2. Right-size your help.
While there might be an attraction to choosing a larger firm for guidance, small firms will have lower fees and be more likely to offer services or expertise tailored to smaller businesses. Leon Rbibo, president of jewelry businesses the Pearl Source and Laguna Pearl, who does most of his sales online, discovered this after a Supreme Court ruling last year that found retailers may be required to collect sales tax even in states where they don't have a physical location. Now facing new standards in about 30 states--as opposed to one--Rbibo expects his annual legal expenses for 2019 to at least triple because of setup costs and all the additional filings. "We went through some trial and error where we turned to some legal resources--but it's very expensive," he says. He ultimately settled on using an automated tax-compliance system designed for smaller companies, occasionally tapping an attorney when necessary.
3. Talk it out.
While some legal disputes are unavoidable, it's worth remembering that many disagreements can be resolved outside the formal legal system. Trying to have a frank discussion with the other party, or even hiring a mediator, can save a lot of time--and considerable expense--in the long run. "When I talk to people my age and younger, we have a tendency to do everything digitally and via email to avoid confrontation--but when it comes to legal troubles, you've got to pick up the phone and get in front of the other person and find common ground," says Glanz, who is 36. "It's almost always worth trying to discuss in person or carry on a conversation prior to getting lawyers involved," he adds. One exception: In cases where you're doing business with family members and have potentially emotional relationships, sometimes calling in a mediator right off the bat makes sense.

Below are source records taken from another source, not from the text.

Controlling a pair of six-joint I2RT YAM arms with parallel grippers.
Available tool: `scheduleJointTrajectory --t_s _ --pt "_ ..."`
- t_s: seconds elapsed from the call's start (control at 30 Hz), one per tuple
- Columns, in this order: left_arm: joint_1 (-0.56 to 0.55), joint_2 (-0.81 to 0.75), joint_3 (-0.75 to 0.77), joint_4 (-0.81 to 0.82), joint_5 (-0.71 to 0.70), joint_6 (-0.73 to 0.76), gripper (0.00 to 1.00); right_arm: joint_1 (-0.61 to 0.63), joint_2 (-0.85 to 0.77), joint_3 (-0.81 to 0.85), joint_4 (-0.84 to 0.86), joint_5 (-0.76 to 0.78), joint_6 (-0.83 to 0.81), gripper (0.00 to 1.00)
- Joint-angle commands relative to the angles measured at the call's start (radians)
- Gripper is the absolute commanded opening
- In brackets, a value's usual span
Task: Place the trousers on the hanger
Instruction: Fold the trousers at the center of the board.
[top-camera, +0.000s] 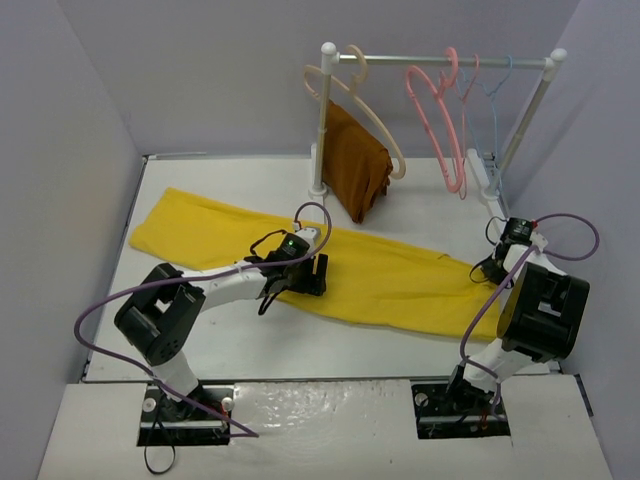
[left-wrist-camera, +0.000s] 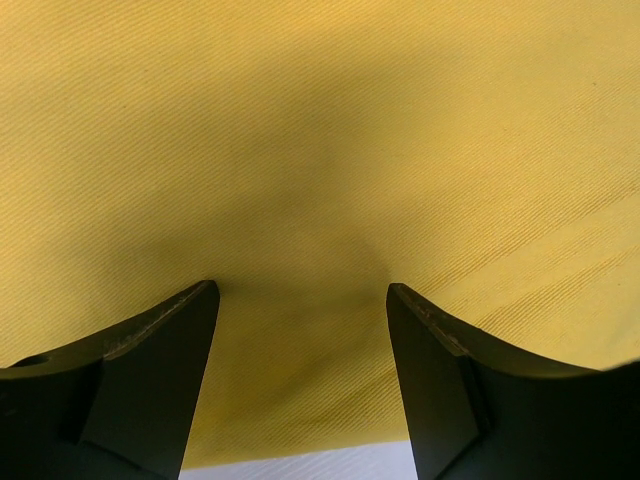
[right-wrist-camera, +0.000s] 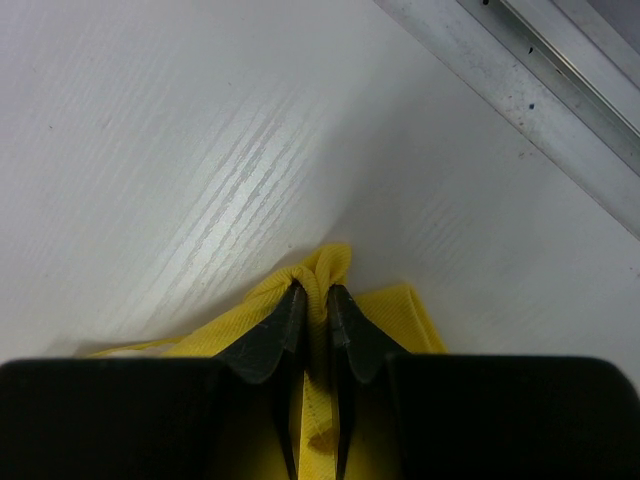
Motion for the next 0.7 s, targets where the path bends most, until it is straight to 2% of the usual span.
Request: scheduleJointTrajectory --t_s 0.0,0.13,0.27,0.43,0.67 --pt "0.009 -0.033 0.021 -0.004 -0.031 -0.012 0.65 0.009 -0.023 -0.058 -0.094 0.039 0.027 0.00" --pt "0.010 -0.037 0.030 -0.006 -0.046 -0.009 0.65 0.009 -0.155 -0.030 -0.165 0.093 0.053 0.00" --pt "0.009 -0.015 0.047 -0.038 -0.060 -0.016 0.66 0.009 -0.214 -0.042 -0.218 0.121 0.079 0.00" --pt "0.010 0.018 0.056 -0.047 -0.066 -0.037 0.65 0.008 -0.204 -0.083 -0.273 0.131 0.108 0.00" --pt "0.011 0.014 0.058 -0.069 -0.088 -0.042 0.65 0.009 -0.114 -0.136 -0.257 0.027 0.164 0.00"
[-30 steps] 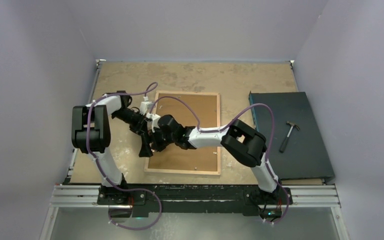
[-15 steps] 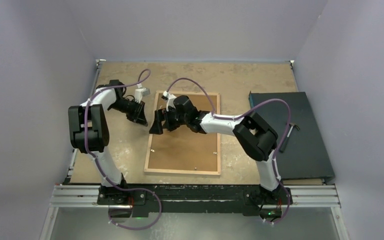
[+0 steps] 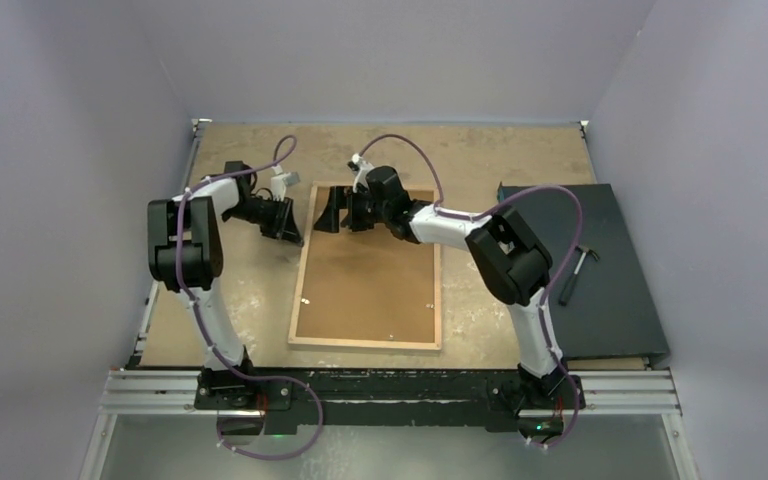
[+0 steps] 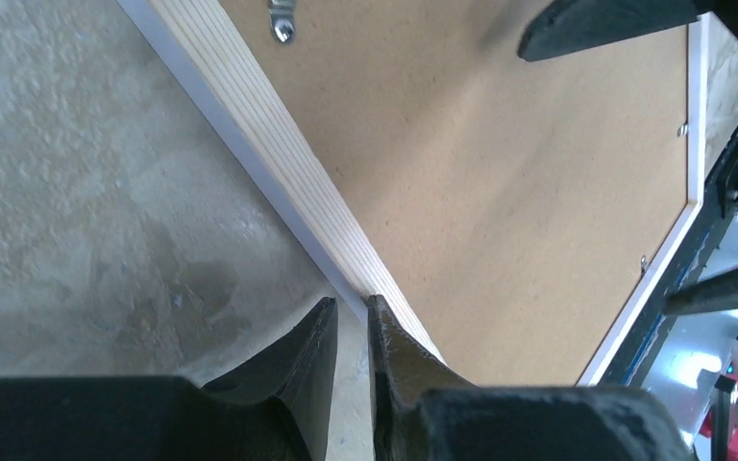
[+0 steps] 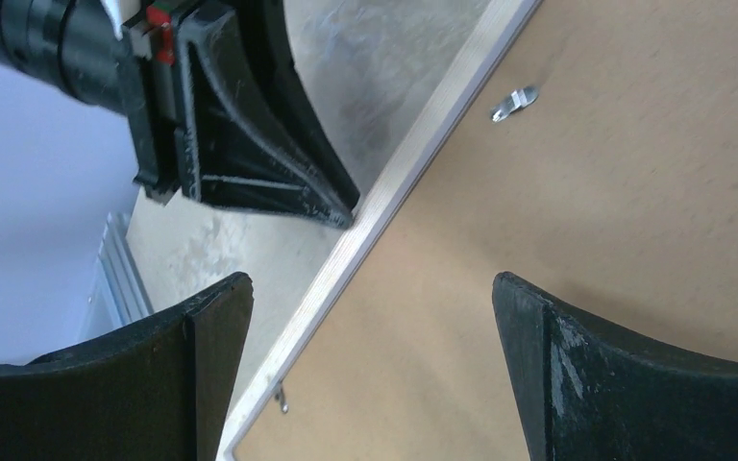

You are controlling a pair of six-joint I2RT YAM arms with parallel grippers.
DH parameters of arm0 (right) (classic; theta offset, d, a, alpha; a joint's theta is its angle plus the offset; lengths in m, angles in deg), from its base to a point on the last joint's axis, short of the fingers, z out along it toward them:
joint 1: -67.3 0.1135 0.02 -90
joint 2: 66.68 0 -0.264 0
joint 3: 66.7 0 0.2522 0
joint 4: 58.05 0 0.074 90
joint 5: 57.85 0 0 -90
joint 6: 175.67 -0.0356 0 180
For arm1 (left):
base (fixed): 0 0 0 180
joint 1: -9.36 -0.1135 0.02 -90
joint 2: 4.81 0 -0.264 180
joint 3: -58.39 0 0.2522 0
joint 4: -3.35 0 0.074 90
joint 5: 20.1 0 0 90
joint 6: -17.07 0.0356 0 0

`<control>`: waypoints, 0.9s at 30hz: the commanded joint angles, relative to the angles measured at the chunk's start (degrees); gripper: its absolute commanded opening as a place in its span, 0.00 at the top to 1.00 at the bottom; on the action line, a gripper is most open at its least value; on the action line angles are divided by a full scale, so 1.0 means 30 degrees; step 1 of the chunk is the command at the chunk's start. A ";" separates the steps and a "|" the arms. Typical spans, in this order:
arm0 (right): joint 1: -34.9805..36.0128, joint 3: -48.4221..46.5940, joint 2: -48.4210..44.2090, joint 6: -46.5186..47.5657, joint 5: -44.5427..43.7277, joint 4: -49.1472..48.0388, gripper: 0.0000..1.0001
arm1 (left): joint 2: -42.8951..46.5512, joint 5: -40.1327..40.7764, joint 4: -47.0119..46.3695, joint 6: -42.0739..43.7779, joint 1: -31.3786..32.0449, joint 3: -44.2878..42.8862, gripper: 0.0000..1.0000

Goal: Put the photo into the frame
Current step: Install the photo frame at the center of the board.

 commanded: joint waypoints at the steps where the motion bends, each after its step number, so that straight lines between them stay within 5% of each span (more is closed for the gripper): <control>1: -0.0116 -0.1765 0.1265 -0.0513 0.0013 -0.0293 0.04 | -0.0546 -0.1367 -0.1555 -0.1387 -0.0071 -0.1059 0.83; 10: -0.0317 -0.4797 0.3735 -0.0787 0.0315 0.0258 0.04 | -0.2200 -0.1705 -0.2257 -0.1999 -0.0066 -0.2311 0.81; 27: -0.0638 -0.6650 0.6007 -0.1424 0.0408 -0.0403 0.05 | -0.2960 -0.2008 -0.2228 -0.1083 0.0216 -0.1212 0.92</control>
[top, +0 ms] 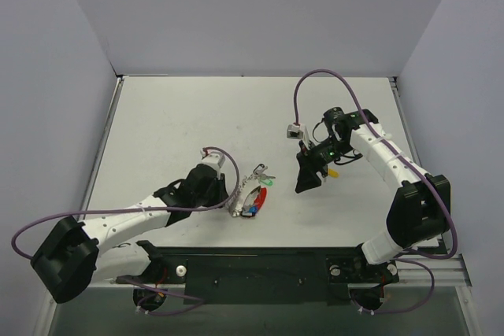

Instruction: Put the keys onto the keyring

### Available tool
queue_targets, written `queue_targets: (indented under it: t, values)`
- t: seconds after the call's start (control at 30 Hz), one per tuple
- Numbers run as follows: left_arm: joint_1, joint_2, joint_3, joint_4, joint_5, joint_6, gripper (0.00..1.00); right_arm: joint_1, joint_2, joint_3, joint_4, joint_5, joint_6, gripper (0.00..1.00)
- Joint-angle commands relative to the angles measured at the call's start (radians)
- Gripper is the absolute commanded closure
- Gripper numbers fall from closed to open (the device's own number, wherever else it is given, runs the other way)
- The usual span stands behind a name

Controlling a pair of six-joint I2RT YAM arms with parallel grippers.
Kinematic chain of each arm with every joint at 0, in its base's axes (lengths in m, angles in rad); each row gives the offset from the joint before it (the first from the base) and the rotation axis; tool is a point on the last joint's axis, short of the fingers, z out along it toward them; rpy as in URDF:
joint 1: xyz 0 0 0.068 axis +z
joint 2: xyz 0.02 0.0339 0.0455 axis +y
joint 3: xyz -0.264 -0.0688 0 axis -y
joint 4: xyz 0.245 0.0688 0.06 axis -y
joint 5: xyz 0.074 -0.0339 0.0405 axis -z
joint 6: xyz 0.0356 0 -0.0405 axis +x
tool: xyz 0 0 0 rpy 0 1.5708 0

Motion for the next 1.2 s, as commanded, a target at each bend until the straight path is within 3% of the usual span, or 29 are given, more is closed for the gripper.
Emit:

Start your business on the right foot
Taking small steps early on can eliminate some big legal risks.
Get it in writing. Make sure you have an operating or shareholders agreement in place with any co-founders. "We're friends now, we're on the same page, but a lot of times, down the road, people have differences, and there has to be something in writing if they want to resolve it fairly," says Erica DiAngelo, a business and intellectual property attorney in Tampa.
Hire smart. Draw up formal employment contracts. Also, be clear on whether someone is an employee or consultant--or prepare yourself to pay big fines. "If you misclassify, you can have serious problems," says business attorney Leffler.

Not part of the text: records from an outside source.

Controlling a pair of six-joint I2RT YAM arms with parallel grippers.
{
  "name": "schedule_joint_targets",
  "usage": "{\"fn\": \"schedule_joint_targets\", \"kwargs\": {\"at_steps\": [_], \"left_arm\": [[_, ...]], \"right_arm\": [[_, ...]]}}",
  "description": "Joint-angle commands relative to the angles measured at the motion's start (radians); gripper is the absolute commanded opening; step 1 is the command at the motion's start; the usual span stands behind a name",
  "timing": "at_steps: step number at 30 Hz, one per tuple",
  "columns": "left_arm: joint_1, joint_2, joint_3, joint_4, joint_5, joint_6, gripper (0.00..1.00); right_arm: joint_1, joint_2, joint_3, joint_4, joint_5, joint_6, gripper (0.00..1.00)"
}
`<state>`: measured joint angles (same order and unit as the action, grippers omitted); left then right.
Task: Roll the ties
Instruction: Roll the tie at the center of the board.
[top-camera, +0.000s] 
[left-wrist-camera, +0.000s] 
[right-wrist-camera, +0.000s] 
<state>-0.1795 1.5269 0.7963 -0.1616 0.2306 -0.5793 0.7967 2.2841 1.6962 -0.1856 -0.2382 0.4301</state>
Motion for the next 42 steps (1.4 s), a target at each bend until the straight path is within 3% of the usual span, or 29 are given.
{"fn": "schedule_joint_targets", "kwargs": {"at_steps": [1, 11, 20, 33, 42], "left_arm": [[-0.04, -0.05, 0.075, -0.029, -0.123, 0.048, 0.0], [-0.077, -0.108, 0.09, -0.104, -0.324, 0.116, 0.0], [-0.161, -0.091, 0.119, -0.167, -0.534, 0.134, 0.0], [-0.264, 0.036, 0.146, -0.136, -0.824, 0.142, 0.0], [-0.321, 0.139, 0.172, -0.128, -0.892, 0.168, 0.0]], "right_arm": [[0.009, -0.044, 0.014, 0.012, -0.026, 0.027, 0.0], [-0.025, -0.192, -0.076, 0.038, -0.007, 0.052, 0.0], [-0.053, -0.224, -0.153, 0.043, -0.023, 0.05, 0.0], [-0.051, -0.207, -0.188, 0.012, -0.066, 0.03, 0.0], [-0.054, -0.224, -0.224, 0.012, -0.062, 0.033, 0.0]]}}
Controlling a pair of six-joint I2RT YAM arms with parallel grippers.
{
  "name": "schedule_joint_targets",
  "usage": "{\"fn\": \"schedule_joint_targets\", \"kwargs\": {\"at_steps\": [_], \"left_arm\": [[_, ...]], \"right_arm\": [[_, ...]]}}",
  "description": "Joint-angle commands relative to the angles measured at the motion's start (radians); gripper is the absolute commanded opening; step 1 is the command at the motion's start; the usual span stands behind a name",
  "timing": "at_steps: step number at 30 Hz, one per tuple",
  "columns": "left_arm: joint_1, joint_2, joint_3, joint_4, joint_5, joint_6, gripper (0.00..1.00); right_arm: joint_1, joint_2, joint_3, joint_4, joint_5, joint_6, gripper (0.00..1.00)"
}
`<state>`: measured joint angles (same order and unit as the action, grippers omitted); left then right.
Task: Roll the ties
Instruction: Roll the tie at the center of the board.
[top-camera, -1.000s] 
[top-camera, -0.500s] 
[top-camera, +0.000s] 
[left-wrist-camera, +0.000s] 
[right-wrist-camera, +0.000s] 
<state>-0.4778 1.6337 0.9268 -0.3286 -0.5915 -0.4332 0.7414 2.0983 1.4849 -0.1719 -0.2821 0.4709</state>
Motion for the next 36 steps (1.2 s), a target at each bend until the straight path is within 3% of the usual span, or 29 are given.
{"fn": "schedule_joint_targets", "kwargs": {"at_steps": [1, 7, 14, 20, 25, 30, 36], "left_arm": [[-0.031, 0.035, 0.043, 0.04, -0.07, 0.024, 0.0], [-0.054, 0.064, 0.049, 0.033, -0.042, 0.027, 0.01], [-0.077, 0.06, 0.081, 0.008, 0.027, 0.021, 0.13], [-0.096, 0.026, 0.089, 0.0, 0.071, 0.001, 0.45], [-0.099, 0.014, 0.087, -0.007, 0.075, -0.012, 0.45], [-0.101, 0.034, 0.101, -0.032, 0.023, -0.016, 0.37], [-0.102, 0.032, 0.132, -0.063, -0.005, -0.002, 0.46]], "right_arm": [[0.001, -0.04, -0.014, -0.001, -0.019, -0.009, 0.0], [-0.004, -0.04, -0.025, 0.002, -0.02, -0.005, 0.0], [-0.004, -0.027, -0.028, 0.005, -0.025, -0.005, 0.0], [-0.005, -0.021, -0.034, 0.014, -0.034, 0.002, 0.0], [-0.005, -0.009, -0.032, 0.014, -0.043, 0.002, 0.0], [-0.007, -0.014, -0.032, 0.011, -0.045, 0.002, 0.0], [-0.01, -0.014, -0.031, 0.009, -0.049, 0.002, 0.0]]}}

Claim your identity. Trademark your company's name to avoid branding headaches. "That way you don't start putting money into your signage and marketing only to find out later that someone is already using it," says DiAngelo.
Act like a business. "When you're setting up a company, formalities should be observed," says Leffler. So set up a corporate website, business cards, company email accounts, and a separate bank account. Otherwise, he adds, a vendor or client could say they're naming you personally as a defendant because they didn't know that a company was the owner of the business.